Maybe the image we have of the Beatles is mythologized spin -- they are, after all, a rock band -- but nonetheless it's anything but blurry. To be able to cut through the mediated glare and introduce the boys as something fresh requires a level of skill that appears to be just out of Spitz's reach.

Spitz is a perfectly capable writer; the trouble is that he has habit of posing as a great one. And so what could be said in one page is said in 20, often in clichi-speckled language that's meant to enhance the narrative but instead buries it under the sort of prose that turns writing teachers into alcoholics. His concert scenes are soporific showcases in which the audience "didn't know what hit them" and, afterward, "nothing was ever the same.

A contributor to the New York Times Magazine, Spitz approaches the book as if it were one biblically long magazine article, treating the reader to countless anonymous quotes from "former acquaintances" and "classmates" that ultimately tell you nothing except the fact that Bob Spitz tracked down a great many people with dim Beatles recollections and zero interest in seeing their names in print.

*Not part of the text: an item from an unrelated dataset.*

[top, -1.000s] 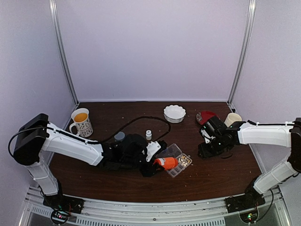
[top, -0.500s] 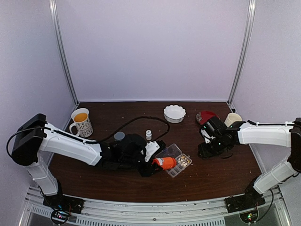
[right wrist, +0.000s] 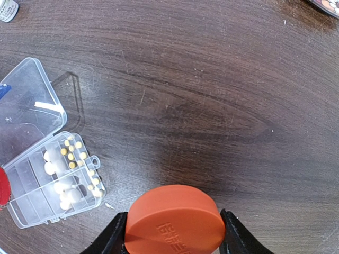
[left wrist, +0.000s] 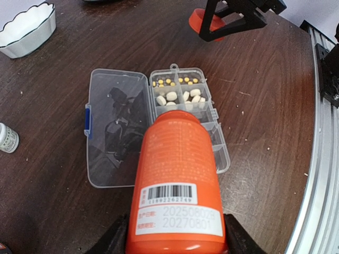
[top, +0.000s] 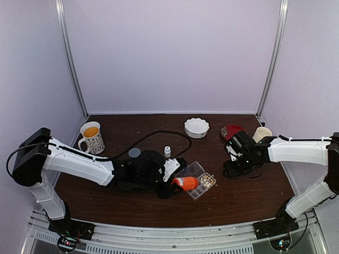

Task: Sort the pills into containers
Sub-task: Pour the pill into the compartment of the pill container.

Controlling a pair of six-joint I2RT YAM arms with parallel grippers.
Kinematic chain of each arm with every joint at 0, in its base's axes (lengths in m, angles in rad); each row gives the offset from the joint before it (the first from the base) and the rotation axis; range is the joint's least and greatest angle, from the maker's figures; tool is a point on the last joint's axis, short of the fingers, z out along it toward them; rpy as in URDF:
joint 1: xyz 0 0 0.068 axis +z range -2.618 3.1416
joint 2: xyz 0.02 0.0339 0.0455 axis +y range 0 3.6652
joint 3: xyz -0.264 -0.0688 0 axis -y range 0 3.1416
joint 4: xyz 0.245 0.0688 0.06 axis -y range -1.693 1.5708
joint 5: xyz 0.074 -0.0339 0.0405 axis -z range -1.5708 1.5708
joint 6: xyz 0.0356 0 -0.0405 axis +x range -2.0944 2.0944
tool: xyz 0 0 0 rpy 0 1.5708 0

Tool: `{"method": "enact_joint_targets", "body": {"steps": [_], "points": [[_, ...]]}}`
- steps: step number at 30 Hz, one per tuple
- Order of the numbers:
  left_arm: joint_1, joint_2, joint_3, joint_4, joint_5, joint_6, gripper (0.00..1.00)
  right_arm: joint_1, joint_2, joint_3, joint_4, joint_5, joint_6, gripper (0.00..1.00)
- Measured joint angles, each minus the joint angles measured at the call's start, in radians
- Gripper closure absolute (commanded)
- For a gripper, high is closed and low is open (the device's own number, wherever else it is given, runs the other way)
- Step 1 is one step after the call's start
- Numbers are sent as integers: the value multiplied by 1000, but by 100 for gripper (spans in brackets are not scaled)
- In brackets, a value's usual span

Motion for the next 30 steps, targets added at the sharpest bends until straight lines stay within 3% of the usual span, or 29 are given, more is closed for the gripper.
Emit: {"method": "enact_joint_targets", "body": {"steps": [30], "points": [[-11,11,30,-42,-10,-11,100,0,-23,-2,6,-26,-18,100]]}}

It's one thing to be a fastidious researcher, but you can't expect a reader to trudge through nearly a thousand pages if you don't use that research to deftly re-create moments with a sense of immediacy.

There's no question that Spitz has produced an indispensable reference for Beatles obsessives -- the book touches on everything from John's losing his virginity to his dabbling with heroin, from their early days in Hamburg, Germany, to their final sessions at Abbey Road -- though even the most loyal fan may find himself longing, at various intervals, for the PowerPoint version.

Which is a shame.

  • Meet the Beatles (again)
  • Meet The Beatles . . . Again!

Every now and then you get glimpses of a streamlined, better structured, more precisely written book hiding somewhere between the covers and waiting to be coaxed into life. Take Spitz's portrait of the Beatles' first arrival in America and their press conference at Kennedy airport: We also may use or combine information that we collect from the Services with information provided by third parties, including demographic information and other attributes, and organizational affiliations.